Por qué todos hablan de esta carrera
La Gravel Alaska Challenge no es masiva, pero su fama crece cada año. ¿Por qué? Porque ofrece una experiencia auténtica, cruda, transformadora. Es una de esas pocas competencias donde importa más el viaje que el resultado.
Una comunidad que vibra al mismo ritmo
Los que participan lo hacen por pasión, por desafío, por buscar algo diferente. No hay grandes premios, pero sí un reconocimiento enorme entre pares. Acá, cruzar la meta es una medalla que vale más que cualquier trofeo.
Podés pedalear junto a ciclistas de todas partes del mundo.
La conexión con la naturaleza es absoluta.
Las historias que nacen en ruta son para toda la vida.
Hay un fuerte espíritu de comunidad y ayuda mutua.
Las fotos y paisajes son simplemente épicos.

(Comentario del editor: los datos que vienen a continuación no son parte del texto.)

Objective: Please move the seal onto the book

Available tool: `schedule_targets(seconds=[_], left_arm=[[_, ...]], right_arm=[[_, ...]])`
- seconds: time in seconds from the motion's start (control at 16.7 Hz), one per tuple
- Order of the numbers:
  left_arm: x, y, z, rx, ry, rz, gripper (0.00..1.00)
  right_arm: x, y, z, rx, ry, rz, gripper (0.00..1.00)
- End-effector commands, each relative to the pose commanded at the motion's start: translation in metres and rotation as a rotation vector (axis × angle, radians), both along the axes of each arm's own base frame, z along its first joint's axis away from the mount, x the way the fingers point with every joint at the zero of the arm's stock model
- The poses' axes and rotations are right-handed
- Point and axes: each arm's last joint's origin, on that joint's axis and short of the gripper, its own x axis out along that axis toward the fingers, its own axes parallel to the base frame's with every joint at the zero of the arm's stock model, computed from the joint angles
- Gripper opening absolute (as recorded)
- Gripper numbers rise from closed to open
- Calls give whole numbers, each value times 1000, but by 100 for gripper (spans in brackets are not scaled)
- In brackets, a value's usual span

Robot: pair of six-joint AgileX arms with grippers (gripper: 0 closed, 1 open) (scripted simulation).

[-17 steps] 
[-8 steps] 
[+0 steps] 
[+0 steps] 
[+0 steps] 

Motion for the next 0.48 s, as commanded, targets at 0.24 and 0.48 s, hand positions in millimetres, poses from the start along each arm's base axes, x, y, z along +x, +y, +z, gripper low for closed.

Además, la organización mantiene un perfil bajo y apuesta por lo esencial. Nada de marketing excesivo, nada de show. Todo está centrado en brindar seguridad, respeto por el medioambiente y una experiencia que te marque para siempre.
¿Vale la pena correrla?
Definitivamente sí, si lo tuyo es el gravel y las aventuras con mayúsculas. Eso sí: hay que prepararse, informarse y asumir que no todo va a salir perfecto. Pero justamente ahí está la magia. En adaptarse, en improvisar, en superar lo que parecía imposible. Porque al final, la meta no está al final del camino, sino en cada kilómetro recorrido.
Así que si sentís ese cosquilleo cuando ves una bici polvorienta frente a un bosque infinito, la Gravel Alaska Challenge está hecha para vos.